Il ruolo dell’intelligenza artificiale
L’innovazione che ha permesso lo sviluppo di vaccini in tempi così brevi è l’utilizzo dell’intelligenza artificiale per la prima fase di sviluppo che consiste nell’individuazione delle proteine che devono essere utilizzate per attivare il sistema immunitario umano. Tutti i vaccini oggi in fase di approvazione hanno ridotto notevolmente i tempi di ricerca in questa prima fase utilizzando le capacità di deep learning dell’intelligenza artificiale. La fase di sperimentazione ha portato via molto più tempo, ma in questa fase non sono stati utilizzati, almeno su larga scala, metodologie di intelligenza artificiale.

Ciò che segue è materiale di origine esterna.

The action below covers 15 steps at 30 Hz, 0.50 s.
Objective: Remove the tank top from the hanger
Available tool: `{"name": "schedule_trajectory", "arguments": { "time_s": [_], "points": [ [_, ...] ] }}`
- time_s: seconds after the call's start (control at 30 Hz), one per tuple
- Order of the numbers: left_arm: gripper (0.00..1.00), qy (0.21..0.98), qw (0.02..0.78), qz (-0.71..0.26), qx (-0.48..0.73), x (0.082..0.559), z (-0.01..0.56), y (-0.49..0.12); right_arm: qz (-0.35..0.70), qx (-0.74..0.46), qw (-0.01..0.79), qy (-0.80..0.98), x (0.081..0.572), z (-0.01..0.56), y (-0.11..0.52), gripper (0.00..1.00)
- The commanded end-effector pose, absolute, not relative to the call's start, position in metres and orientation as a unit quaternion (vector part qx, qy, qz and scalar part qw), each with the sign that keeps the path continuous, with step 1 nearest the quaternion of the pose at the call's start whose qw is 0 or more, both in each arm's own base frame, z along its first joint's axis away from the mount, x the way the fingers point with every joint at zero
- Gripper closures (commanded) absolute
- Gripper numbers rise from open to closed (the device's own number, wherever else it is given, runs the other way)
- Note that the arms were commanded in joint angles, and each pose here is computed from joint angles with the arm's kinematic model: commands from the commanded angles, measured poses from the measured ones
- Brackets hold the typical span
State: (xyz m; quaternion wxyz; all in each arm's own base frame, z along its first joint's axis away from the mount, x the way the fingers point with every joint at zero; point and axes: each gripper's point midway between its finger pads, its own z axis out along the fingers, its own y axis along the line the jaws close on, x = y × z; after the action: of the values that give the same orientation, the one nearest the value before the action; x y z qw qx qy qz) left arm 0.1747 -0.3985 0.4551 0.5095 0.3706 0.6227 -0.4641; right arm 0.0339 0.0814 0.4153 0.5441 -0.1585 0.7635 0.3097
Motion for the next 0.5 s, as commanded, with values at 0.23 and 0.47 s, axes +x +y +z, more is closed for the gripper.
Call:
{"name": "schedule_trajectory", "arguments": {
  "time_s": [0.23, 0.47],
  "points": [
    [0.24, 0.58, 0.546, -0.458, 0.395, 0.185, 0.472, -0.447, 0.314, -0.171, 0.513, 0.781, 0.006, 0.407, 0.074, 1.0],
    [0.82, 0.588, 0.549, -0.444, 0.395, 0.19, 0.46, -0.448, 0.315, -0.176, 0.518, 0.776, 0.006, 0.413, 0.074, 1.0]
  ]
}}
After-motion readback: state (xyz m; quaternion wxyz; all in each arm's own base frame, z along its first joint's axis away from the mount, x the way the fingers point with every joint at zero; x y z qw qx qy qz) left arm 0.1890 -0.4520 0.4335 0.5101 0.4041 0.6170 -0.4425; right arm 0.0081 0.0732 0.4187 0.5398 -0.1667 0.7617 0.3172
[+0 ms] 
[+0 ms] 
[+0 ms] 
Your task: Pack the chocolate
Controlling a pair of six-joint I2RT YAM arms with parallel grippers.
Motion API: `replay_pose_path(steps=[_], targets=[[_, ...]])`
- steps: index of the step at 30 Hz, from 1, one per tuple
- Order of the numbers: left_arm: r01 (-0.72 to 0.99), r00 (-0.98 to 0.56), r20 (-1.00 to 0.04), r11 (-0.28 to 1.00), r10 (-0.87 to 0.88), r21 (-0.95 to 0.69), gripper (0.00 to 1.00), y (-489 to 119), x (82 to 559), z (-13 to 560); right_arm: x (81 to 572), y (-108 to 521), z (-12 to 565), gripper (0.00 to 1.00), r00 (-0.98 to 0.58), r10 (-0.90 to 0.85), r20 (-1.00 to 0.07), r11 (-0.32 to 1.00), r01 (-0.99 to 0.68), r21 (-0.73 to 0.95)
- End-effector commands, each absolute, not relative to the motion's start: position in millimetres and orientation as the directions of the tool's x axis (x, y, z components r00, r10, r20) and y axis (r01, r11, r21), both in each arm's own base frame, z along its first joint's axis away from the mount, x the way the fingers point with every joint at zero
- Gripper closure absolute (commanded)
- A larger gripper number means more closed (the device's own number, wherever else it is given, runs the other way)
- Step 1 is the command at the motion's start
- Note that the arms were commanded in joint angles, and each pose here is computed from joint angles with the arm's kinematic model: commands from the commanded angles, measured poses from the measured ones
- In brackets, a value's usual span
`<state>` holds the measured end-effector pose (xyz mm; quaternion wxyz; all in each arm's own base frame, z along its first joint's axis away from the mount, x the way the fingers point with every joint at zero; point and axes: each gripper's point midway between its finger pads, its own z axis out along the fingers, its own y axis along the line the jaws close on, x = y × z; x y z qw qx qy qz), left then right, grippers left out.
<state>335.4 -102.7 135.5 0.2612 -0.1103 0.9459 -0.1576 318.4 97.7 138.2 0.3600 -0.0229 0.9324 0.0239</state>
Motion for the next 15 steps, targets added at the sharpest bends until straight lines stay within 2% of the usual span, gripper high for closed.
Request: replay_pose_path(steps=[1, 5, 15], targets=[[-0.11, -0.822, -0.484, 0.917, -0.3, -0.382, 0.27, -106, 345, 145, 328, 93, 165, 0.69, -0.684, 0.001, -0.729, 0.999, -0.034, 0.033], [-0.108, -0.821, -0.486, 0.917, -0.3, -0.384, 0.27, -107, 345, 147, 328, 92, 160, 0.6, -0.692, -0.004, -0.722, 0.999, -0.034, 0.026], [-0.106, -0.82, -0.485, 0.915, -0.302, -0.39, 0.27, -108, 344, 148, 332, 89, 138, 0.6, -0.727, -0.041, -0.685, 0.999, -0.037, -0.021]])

L’intelligenza artificiale ha anche consentito una più efficace organizzazione della fase tre della sperimentazione umana che è quella più delicata. Una frontiera che attraverso l’intelligenza artificiale può essere raggiunta nei prossimi anni è quella di svolgere in maniera simulata una gran parte delle sperimentazioni, diminuendo il numero dei test necessari per arrivare all’approvazione di un vaccino o di un farmaco.
Conclusioni
Quando il tempo di creazione di un vaccino potrà essere inferiore a 6 mesi, potremo ragionevolmente ipotizzare di poter affrontare con altro spirito e con altre armi le prossime pandemie.
I vaccini a mRNA sono stati un successo e sono stati il primo passo dell’umanità verso forme di biologia programmabile, molto promettenti dal punto di vista medico e scientifico, ma su cui ancora rimane molto da investigare e su cui alcuni interrogativi etici rimangono ancora da risolvere.